In what units is the probability measured:

Probability Example
  • X says, "Don't buy avocados here. They're rotten about half the time." X expresses his belief about the likelihood of the event - that the avocado will be rotten - based on his personal experience.
  • Y says: "I'm 95% sure the capital of Spain is Barcelona." Here, Y's belief expresses the probability from his point of view, because only he does not know that the capital of Spain is Madrid (in our opinion, the probability is 100%). However, we can consider it as subjective, since it expressesmeasure of uncertainty. It's like Y saying, "95% of the time I feel as confident as I do this, I'm right."
  • Z says, "You're less likely to get shot in Omaha than in Detroit." Z expresses a belief based (presumably) on statistics.

Math processing

How is probability measured in mathematics?

How is probability measured?

In mathematics, the probability of an event A is represented by a real number in the range from 0 to 1 and is written as P (A), p (A) or Pr (A). An impossible event has a chance of 0, and a certain one has a chance of 1. However, this is not always true: the probability of a 0 event is impossible, just like 1. The opposite or complement of an event A is an event not A (that is, an event A that does not occur). Its probability is determined by P (not A)=1 - P (A). As an example, the chance of not rolling a six on a hex die is 1 – (the chance of rolling a six). If both events A and B occur on the same run of the experiment, this is called an intersection, or the joint probability of A and B. For example, if two coins are turned over, there is a chance that both will come up heads. If event A, or B, or both occur in the same execution of the experiment, this is called the union of events A and B. If two events are mutually exclusive, then the probability of their occurrence is equal.

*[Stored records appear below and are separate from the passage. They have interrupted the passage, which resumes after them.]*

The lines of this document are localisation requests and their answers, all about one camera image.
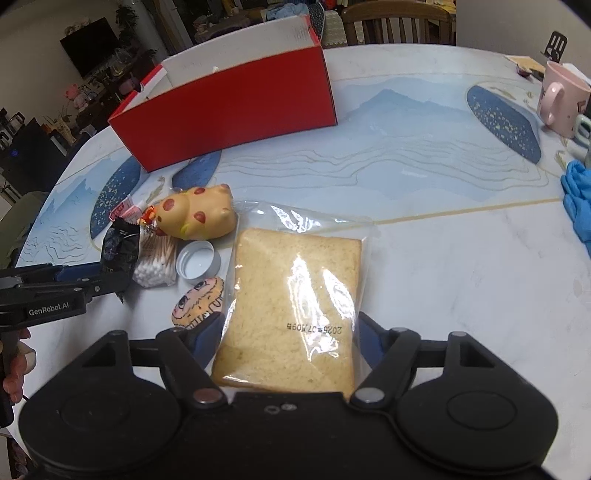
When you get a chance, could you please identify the person's left hand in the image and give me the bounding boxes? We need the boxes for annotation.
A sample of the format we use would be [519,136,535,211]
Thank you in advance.
[1,327,38,404]

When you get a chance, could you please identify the dark television cabinet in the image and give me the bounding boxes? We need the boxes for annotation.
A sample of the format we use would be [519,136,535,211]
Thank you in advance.
[69,48,158,132]

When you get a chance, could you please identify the dark dotted cloth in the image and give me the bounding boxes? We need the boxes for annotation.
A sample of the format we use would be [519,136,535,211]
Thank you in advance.
[307,0,326,42]

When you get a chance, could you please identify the pale green mug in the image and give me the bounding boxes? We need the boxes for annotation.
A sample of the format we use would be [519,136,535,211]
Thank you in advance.
[573,114,591,160]

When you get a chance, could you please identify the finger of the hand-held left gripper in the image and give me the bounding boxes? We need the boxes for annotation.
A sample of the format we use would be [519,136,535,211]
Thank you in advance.
[14,262,106,283]
[60,271,136,298]

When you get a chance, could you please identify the pink plush toy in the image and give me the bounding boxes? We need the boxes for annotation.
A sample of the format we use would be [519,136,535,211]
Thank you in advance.
[65,85,93,109]

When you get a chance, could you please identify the black cabinet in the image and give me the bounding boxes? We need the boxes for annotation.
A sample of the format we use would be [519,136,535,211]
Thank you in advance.
[0,117,70,195]

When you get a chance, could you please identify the light blue clothes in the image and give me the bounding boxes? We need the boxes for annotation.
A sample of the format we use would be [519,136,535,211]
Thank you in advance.
[265,0,315,21]

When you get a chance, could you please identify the round cartoon face toy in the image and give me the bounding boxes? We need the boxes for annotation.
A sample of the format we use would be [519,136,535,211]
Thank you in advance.
[172,277,225,329]

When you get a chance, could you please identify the wooden chair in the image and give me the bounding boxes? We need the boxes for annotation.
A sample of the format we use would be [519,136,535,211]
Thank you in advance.
[341,0,455,47]

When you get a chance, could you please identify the cotton swab bag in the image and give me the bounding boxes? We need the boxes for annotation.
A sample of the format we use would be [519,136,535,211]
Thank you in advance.
[133,233,178,289]

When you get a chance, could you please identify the black television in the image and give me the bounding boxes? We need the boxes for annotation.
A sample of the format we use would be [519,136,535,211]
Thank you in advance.
[60,16,122,78]

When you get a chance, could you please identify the green houseplant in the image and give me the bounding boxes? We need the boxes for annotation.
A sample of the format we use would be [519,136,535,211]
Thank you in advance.
[115,4,139,35]

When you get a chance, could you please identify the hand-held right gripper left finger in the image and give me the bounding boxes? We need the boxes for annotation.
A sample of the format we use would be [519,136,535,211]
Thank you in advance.
[81,314,229,409]

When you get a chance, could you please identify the blue cloth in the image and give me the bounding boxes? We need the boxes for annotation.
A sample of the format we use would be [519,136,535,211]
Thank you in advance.
[561,161,591,259]

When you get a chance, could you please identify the black snack packet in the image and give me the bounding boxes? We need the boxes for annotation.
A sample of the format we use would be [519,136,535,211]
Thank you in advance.
[100,218,140,296]

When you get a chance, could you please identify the pink mug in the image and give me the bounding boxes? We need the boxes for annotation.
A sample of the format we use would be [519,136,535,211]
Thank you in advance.
[537,60,591,138]

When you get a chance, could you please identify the white bottle cap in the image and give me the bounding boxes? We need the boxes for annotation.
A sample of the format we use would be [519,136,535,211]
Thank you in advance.
[176,241,221,283]

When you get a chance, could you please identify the yellow spotted hippo toy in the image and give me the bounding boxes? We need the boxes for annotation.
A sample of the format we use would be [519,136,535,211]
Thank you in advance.
[154,183,238,241]

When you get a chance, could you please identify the cream yellow sofa blanket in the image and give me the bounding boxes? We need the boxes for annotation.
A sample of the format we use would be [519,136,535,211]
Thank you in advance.
[323,10,345,49]

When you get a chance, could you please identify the clear plastic packet yellow card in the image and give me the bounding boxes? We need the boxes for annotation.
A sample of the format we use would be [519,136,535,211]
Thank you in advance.
[210,199,379,395]

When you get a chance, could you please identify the red white candy wrapper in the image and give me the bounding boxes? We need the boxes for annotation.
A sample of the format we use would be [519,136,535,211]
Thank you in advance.
[108,196,146,227]

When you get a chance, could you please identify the small orange keychain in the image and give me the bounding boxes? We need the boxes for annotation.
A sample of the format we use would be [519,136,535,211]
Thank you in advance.
[141,206,162,236]

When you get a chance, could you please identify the white cardboard box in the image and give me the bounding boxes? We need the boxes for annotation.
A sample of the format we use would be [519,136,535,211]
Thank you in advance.
[107,14,338,172]

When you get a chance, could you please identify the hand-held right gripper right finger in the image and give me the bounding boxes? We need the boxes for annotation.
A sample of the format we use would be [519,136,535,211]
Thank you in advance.
[350,313,497,411]

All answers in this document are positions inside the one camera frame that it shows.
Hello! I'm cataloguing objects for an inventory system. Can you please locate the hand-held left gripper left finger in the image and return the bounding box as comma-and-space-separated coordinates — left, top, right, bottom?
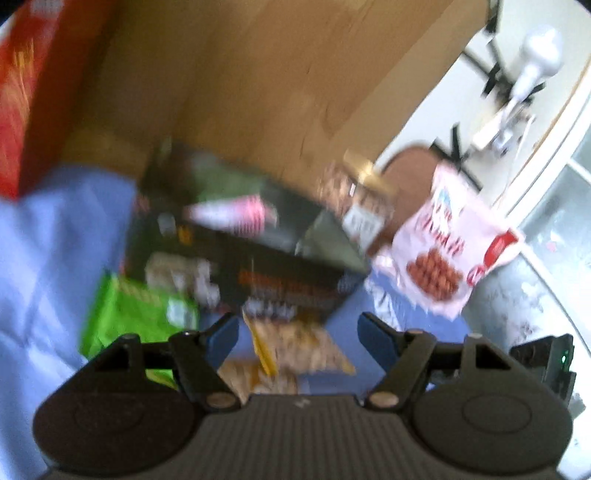
85, 312, 242, 412

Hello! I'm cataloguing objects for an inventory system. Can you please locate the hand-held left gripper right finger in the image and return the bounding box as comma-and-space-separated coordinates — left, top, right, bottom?
358, 311, 511, 411

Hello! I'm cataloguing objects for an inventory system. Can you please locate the yellow snack packet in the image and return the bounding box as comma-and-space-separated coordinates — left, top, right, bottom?
217, 311, 356, 396

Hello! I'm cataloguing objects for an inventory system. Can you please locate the black printed cardboard box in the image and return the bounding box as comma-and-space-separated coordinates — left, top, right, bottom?
124, 138, 372, 324

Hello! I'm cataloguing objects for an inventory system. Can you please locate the green snack packet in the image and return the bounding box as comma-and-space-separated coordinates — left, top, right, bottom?
81, 272, 200, 384

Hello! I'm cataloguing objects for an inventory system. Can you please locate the pink striped snack packet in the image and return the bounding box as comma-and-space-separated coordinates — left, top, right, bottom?
185, 194, 278, 239

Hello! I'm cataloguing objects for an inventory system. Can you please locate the pink snack bag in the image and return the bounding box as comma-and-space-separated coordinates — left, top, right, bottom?
372, 164, 527, 321

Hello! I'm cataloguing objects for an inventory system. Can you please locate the glass jar with gold lid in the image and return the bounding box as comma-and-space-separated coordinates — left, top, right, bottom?
318, 150, 398, 251

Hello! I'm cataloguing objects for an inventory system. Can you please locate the brown chair back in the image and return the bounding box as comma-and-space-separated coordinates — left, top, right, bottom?
369, 145, 445, 257

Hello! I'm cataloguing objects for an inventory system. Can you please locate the blue printed bedsheet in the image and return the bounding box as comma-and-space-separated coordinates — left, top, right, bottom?
0, 164, 472, 480

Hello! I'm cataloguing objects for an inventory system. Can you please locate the large cardboard box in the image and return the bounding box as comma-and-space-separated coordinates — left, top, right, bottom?
62, 0, 490, 217

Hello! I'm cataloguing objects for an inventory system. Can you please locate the black metal stand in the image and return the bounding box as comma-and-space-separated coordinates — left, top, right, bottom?
431, 0, 546, 190

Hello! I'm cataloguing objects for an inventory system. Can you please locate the white device on stand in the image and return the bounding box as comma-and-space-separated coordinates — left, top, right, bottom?
471, 27, 567, 158

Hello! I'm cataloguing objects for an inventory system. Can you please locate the red gift box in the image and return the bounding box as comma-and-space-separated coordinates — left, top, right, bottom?
0, 0, 114, 200

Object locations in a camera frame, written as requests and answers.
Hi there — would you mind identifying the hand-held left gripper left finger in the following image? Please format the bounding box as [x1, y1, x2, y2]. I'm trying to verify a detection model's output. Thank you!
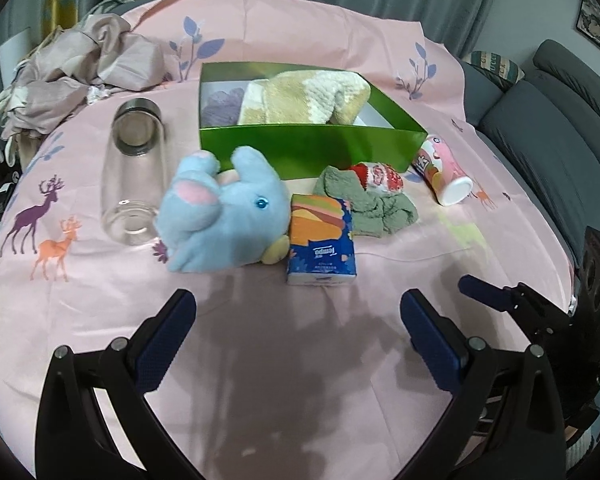
[35, 287, 201, 480]

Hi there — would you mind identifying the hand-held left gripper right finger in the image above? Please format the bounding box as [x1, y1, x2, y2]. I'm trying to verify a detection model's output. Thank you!
[400, 287, 567, 480]

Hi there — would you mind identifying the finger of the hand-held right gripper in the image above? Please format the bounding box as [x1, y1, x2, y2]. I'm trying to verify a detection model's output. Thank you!
[457, 274, 575, 342]

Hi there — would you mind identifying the grey green fuzzy sock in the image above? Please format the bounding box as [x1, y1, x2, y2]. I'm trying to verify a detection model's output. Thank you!
[312, 165, 420, 239]

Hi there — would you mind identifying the blue elephant plush toy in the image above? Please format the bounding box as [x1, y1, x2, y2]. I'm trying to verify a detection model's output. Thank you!
[157, 145, 294, 274]

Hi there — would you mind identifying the colourful tissue pack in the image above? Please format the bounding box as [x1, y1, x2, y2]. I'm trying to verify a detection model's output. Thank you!
[285, 193, 357, 289]

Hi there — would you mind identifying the red white patterned sock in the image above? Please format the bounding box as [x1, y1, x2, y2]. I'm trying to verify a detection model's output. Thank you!
[350, 161, 406, 196]

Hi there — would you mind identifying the green cardboard box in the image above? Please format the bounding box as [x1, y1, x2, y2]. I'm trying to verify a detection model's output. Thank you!
[198, 61, 429, 182]

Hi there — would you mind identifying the purple checkered mesh scrunchie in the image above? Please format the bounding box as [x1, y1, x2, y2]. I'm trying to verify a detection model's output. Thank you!
[201, 87, 246, 126]

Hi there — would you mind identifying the cream yellow plush towel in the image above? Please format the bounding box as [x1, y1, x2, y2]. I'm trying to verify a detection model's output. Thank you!
[237, 70, 372, 126]

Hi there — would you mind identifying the pink paper cup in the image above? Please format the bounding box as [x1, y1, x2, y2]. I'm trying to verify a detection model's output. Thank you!
[412, 133, 474, 207]

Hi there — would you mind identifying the pink printed tablecloth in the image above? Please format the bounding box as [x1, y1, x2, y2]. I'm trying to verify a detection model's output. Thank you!
[0, 0, 577, 480]

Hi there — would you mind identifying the clear glass bottle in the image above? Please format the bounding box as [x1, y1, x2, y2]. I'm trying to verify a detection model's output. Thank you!
[100, 98, 169, 247]

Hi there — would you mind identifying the grey sofa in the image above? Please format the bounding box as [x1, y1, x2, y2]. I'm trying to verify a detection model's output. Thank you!
[459, 39, 600, 267]

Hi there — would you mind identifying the patterned cushion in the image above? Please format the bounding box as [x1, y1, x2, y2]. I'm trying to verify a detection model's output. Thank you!
[463, 50, 526, 92]

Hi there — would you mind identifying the crumpled beige cloth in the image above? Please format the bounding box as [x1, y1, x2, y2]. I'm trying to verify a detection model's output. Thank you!
[0, 11, 167, 142]

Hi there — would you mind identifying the grey striped fabric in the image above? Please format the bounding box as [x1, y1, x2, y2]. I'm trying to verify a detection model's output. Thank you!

Hopefully now we have answered the question of how probability is measured.

Conclusion

The revolutionary discovery of 20th century physics was the random nature of allphysical processes occurring on a subatomic scale and subject to the laws of quantum mechanics. The wave function itself evolves deterministically as long as no observations are made. But, according to the prevailing Copenhagen interpretation, the randomness caused by the collapse of the wave function on observation is fundamental. This means that the theory of probability is necessary to describe nature. Others have never come to terms with the loss of determinism. Albert Einstein famously remarked in a letter to Max Born: "I am convinced that God does not play dice." Although there are alternative points of view, such as quantum decoherence, which is the cause of the seemingly random collapse. There is now strong agreement among physicists that probability theory is necessary to describe quantum phenomena.